Par Haidmond Kaunan/afriquematin.net, envoyé spécial

Les grandes plantations de café, qui jadis, faisaient la fierté la région de l’Indénié-Djuablin, sont en voie de disparition. La cause : la mévente des produits de cette culture récemment encouragée par le Conseil du conseil et du cacao(Ccc),depuis la campagne 2016-2017 . Et ces vastes surfaces caféiçres continuent de disparaitre  pour faire place à l’hévéaculture et ce, malgré les nombreuses difficultés également rencontrées dans la commercialisation du latex.

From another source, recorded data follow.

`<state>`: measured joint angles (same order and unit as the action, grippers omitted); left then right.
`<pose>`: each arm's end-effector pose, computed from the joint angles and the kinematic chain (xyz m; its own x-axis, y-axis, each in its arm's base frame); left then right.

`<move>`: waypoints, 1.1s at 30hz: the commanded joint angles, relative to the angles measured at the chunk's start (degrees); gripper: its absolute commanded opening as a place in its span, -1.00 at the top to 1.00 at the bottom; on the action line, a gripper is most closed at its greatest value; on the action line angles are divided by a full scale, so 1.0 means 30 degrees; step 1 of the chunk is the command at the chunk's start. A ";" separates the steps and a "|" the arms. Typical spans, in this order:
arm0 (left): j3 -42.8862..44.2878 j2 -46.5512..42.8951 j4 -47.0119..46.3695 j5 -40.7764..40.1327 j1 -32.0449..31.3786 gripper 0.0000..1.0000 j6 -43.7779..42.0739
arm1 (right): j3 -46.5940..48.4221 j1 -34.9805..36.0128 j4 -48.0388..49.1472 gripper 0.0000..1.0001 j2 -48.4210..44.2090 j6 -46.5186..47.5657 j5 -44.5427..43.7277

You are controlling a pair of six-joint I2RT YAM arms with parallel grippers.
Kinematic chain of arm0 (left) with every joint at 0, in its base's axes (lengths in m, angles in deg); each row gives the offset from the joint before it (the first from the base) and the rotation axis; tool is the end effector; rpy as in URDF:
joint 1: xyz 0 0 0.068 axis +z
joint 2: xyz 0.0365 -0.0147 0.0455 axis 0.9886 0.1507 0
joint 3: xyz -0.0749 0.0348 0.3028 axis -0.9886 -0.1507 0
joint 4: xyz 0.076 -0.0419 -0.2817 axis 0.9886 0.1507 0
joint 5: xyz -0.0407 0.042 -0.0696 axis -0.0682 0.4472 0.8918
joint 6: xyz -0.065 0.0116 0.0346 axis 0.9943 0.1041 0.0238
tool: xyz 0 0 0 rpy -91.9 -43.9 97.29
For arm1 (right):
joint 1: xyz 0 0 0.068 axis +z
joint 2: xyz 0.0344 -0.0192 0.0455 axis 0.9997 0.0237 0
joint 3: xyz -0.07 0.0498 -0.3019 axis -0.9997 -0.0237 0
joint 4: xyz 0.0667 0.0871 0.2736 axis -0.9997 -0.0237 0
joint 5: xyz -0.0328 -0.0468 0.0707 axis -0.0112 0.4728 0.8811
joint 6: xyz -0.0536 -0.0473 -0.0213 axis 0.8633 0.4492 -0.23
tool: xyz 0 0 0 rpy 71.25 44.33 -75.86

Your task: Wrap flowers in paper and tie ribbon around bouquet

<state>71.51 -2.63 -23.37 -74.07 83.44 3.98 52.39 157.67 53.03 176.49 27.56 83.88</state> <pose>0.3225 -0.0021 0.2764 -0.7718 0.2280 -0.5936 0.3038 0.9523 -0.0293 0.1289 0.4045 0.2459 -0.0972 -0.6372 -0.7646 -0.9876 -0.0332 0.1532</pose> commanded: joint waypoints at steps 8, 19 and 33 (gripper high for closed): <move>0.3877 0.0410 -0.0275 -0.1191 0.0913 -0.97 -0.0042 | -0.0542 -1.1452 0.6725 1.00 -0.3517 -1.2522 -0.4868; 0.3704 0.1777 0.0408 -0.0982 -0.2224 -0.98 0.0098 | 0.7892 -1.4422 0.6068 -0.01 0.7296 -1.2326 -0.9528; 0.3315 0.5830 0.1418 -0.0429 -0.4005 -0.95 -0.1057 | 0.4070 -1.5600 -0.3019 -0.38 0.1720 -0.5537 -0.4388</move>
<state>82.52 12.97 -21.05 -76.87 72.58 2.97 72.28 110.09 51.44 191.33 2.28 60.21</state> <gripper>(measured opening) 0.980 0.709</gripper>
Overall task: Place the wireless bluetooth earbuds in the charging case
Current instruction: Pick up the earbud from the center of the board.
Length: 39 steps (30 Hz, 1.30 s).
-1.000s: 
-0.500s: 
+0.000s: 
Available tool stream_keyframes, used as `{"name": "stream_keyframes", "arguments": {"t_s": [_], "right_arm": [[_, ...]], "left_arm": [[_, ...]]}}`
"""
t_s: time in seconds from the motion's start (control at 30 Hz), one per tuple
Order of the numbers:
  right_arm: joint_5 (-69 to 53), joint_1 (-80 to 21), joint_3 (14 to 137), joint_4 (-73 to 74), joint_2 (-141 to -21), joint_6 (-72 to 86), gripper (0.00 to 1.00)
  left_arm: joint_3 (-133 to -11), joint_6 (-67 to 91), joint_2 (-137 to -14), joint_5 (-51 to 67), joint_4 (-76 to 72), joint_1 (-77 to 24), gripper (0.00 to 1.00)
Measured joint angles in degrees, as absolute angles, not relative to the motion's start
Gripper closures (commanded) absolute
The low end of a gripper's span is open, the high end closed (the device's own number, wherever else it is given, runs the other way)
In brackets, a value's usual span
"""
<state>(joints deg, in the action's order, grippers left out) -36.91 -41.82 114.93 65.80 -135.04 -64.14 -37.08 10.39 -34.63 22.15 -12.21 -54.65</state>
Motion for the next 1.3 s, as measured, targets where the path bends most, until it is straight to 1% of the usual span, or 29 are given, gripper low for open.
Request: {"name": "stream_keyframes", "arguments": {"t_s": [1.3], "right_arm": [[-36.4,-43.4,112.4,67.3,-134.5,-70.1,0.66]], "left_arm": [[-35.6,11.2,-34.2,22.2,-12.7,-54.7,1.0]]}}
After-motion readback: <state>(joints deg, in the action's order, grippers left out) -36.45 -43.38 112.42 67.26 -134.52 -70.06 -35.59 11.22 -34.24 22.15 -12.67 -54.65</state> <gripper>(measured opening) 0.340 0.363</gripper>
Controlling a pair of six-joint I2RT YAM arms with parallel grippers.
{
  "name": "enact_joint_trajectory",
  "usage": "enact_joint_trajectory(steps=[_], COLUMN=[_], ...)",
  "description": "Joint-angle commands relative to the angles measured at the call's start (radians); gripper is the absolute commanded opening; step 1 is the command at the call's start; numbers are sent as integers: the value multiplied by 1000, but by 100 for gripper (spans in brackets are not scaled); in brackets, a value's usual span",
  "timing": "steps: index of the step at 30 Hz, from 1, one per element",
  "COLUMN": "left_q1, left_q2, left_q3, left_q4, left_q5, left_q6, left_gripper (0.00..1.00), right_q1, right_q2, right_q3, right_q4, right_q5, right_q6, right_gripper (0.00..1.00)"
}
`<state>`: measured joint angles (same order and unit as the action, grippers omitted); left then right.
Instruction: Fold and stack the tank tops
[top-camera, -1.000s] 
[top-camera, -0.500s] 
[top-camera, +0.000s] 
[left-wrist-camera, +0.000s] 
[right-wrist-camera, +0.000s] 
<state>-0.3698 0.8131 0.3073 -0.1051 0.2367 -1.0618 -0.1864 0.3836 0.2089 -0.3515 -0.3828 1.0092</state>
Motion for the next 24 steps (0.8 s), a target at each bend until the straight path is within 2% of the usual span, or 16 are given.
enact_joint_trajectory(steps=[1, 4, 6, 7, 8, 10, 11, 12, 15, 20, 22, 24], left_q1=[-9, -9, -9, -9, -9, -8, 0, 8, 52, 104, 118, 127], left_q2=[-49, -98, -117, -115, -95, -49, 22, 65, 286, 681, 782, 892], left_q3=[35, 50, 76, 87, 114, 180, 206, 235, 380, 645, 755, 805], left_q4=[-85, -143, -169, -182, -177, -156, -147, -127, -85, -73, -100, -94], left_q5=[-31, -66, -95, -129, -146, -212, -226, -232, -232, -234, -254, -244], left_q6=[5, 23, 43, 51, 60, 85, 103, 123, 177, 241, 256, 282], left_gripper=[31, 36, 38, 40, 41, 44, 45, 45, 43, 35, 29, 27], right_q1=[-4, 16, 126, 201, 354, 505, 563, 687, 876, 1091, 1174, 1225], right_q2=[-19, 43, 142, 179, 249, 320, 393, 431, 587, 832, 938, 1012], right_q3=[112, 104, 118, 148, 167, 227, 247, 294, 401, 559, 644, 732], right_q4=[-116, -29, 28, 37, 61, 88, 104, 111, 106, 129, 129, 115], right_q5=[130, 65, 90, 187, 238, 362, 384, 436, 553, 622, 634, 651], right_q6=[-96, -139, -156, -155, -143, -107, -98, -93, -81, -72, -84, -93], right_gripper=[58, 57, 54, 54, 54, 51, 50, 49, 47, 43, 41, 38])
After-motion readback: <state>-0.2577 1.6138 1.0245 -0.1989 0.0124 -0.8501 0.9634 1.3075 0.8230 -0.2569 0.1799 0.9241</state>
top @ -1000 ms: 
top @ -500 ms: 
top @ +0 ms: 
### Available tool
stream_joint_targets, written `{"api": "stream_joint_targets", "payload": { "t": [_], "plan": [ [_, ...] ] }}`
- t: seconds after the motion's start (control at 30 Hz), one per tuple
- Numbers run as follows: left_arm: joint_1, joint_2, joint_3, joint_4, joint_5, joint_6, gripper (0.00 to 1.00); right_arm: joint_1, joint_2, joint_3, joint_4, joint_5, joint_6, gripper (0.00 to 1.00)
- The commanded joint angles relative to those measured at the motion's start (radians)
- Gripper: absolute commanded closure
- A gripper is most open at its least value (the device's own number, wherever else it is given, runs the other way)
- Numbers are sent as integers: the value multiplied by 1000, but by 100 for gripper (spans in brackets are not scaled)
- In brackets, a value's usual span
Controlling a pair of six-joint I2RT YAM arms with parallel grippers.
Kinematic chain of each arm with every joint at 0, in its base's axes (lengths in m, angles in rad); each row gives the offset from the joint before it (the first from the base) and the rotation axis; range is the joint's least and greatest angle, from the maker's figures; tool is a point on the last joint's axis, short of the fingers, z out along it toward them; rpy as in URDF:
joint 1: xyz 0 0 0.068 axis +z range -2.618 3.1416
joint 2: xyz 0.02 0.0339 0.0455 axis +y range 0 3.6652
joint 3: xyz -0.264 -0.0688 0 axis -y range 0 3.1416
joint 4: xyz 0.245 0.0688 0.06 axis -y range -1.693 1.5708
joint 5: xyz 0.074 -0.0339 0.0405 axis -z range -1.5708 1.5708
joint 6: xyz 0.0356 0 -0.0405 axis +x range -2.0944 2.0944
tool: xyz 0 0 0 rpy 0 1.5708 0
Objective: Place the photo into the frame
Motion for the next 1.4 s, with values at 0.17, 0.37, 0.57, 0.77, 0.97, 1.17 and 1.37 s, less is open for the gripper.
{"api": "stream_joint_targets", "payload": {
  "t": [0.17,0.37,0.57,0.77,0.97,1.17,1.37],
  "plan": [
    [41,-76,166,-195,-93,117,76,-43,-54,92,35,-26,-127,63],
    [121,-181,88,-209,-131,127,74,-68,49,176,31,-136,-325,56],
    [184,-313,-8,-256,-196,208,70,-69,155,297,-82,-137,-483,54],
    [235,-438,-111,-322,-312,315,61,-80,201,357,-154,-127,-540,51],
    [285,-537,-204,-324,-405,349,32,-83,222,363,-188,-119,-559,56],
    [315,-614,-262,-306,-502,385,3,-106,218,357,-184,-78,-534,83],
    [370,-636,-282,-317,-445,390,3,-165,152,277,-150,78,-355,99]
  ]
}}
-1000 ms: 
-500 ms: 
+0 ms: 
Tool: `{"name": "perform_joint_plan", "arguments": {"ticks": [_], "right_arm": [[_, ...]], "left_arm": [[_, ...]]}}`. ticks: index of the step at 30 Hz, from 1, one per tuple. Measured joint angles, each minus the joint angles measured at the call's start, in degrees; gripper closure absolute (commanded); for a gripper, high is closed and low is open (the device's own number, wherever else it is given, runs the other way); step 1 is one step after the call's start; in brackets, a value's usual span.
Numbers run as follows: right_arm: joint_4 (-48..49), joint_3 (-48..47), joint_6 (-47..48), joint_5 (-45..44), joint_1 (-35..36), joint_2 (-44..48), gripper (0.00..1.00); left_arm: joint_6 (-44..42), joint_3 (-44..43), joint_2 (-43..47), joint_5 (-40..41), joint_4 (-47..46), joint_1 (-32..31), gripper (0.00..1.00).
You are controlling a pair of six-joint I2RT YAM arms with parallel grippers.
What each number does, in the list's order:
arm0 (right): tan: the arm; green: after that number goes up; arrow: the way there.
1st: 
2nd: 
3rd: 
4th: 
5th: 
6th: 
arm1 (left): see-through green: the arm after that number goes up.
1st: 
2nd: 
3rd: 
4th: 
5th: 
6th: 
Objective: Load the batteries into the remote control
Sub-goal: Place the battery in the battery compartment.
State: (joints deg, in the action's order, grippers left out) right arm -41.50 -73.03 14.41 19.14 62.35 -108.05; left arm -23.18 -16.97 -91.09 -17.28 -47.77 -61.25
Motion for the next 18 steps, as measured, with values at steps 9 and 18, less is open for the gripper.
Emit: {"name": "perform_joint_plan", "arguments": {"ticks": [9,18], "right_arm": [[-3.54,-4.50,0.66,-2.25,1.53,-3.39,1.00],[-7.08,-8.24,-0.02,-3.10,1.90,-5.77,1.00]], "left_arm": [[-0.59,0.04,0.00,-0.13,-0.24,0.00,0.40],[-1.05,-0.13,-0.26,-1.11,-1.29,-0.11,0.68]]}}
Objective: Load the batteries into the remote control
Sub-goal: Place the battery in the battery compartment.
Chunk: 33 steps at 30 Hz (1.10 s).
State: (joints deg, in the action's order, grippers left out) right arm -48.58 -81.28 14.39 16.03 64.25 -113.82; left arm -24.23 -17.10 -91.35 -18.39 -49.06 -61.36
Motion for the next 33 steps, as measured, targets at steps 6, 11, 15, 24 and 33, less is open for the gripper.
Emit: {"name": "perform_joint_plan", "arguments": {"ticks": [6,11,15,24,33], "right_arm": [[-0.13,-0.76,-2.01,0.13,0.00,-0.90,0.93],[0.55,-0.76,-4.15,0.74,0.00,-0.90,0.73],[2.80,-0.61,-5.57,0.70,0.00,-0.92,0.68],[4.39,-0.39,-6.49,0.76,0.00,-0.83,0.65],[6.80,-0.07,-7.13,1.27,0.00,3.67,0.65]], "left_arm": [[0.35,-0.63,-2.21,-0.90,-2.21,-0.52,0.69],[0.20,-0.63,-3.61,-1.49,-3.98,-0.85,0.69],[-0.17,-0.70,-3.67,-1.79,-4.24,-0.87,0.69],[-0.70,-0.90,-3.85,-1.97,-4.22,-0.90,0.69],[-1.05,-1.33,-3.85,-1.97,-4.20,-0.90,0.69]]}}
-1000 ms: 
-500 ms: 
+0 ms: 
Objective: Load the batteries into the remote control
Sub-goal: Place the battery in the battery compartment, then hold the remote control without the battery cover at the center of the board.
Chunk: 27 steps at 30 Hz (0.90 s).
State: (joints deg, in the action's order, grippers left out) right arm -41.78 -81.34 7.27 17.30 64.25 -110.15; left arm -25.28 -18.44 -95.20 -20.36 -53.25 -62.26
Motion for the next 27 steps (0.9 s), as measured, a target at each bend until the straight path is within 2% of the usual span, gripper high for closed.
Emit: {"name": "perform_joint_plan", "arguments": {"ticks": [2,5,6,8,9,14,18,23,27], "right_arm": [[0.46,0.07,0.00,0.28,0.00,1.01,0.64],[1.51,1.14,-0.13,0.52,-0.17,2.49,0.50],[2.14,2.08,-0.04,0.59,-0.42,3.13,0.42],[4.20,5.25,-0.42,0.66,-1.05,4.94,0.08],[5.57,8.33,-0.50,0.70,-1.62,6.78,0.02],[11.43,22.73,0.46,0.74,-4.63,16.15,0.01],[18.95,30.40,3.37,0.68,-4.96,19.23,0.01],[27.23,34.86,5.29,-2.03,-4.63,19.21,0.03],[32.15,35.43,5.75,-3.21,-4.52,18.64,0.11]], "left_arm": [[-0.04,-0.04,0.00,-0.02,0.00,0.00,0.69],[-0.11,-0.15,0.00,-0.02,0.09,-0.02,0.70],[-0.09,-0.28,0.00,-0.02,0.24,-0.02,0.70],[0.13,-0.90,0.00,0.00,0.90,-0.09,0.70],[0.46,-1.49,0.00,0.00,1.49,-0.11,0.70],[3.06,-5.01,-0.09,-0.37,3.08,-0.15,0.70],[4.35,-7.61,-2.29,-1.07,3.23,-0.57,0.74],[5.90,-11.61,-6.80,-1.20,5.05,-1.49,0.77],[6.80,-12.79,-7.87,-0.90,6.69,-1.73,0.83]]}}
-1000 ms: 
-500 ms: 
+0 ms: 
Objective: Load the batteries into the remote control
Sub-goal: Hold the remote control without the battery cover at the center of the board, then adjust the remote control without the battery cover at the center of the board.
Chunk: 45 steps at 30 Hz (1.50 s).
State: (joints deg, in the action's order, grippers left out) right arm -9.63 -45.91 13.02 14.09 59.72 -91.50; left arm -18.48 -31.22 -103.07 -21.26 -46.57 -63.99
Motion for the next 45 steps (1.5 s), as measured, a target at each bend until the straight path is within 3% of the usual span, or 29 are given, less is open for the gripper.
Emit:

« Les plants sont devenus des bois de chauffe. Il n’y a pas encore dix ans, dans ce même pays, on nous encourageait par le nouveau plan café de régénérer ou de restaurer les plantations après l’abandon de cette culture liée à sa mévente », nous confient avec regret Eugène et Palé, les deux  délégués d’une  coopérative.

Ainsi, par manque de main-d’œuvre, les nombreux plans sont détruits et transformés en bois de chauffe« pour les remplacer par les plants d’hévéa », ajoutent-ils.

Abel Koffi Patrick, manager d’une société coopérative à Zaranou , préfère  se pencher sur le manque à gagner de l’organisation .« vous savez que les dépôts- ventes n’ont plus leur sens aujourd’hui. Ce que la coopérative avait payé cash aux producteurs est bradé plus tard à des particuliers. Et le manque à gagner est inestimable. C’est pour quoi on ne prononce plus le mot “café” chez nous… »,fait- il remarquer.

Le  PCA d’une autre  structure coopérative résidant àAbengourou, note également les raisons qui sous-tendent  la mévente du café ivoirien. « Cette situation est liée à la mauvaise qualité, à la mauvaise pratique agricole. Le grand client de  la Côte d’Ivoire en café, c’était l’Algérie qui est devenue très stricte. Elle exige du café exportable et les différents acteurs industriels et les torrificateurs  particuliers nationaux ne peuvent acheter tout le produit ivoirien. Du coup l’offre est devenue supérieure à la demande. Cela,  le Conseil du café et du cacao (Ccc) qui fixe le prix, reste impuissant  face à cette situation», explique Camille Abou Oi Abou.